田中吉政

(1548年〜1609年)

柳川掘割を整備した「筑後国主」

1600年の関ヶ原の戦いにおいて、敵方大将石田三成を捕らえる等で活躍した田中吉政公。その功績が認められ、久留米藩と柳川藩を含む初代筑後国主として柳川城に入城しました。柳川城をはじめ、掘割や道路、干拓の整備を早々に進めたと言われています。現在、観光客に楽しまれる川下りのコースは、ほぼその時代に造られたものといわれ、古くから土木・治水の神様として広く尊敬されています。

1609年、江戸に向かう途中に京都の伏見で没した吉政公は、藤吉村(現在の柳川市新町)に埋葬するよう遺言を残していました。その埋葬の目印の石を中心に建立されたのが真勝寺で、山号は「田中山(でんちゅうざん)」。

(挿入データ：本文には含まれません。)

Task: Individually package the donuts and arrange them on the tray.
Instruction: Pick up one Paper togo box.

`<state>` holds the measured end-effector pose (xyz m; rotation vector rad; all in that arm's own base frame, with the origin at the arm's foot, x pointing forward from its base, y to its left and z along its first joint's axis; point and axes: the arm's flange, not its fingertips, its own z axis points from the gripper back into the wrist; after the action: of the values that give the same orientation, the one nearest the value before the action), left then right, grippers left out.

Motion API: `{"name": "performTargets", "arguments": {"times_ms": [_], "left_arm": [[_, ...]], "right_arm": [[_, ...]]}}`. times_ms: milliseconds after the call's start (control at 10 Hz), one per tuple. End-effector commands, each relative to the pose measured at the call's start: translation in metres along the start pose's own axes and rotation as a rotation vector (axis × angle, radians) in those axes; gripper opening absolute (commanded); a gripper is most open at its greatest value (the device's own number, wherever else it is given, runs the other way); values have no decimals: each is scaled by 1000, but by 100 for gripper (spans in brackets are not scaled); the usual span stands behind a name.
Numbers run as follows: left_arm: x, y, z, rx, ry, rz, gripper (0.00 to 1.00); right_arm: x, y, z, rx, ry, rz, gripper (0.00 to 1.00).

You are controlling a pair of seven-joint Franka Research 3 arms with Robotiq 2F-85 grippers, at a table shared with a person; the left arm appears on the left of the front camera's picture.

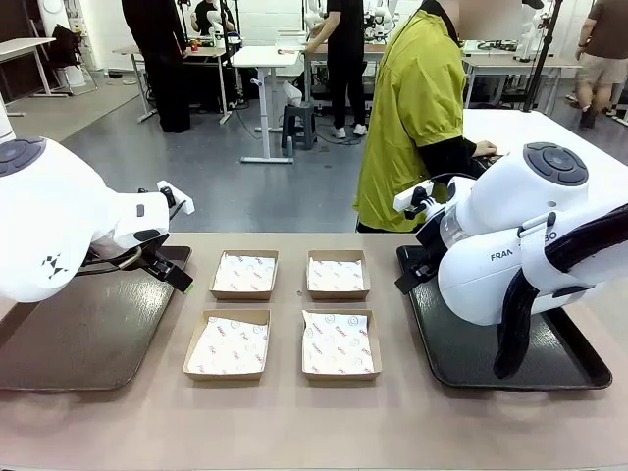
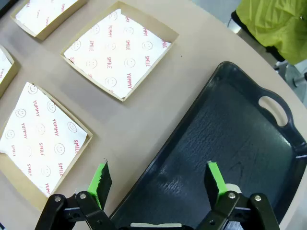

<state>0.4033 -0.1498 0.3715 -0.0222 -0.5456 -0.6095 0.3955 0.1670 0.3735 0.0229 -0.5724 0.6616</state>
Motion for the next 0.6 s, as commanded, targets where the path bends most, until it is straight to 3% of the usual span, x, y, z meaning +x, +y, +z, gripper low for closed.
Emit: {"name": "performTargets", "arguments": {"times_ms": [0, 500], "left_arm": [[0, 0, 0, 0, 0, 0, 100], [0, 0, 0, 0, 0, 0, 100]], "right_arm": [[0, 0, 0, 0, 0, 0, 100], [0, 0, 0, 0, 0, 0, 100]]}}
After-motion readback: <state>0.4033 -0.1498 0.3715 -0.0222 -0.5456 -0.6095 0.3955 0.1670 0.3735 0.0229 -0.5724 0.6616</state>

その本堂自体が吉政公の墓とされており、その目印の石の真上に御本尊が安置される建築方法になっております。四角錐のその石は、キリスト教徒の高位者にしか使用しないといわれるピンク石が使用されており、上面には十字がきられたような紋様があります。この建築方法は全国的にみても、当寺だけのようであり、今だ他には発見されておりません。戒名には、キリシタン大名によく使用されていたという『桐』の文字が使われています。吉政公がキリスト教徒であったという資料はありませんが、現在でもお参りにみえられる方の中にキリスト教徒の方も多くいらっしゃるそうです。お寺へのお参りですので、信仰を語らずに静かに参る方も多いようです。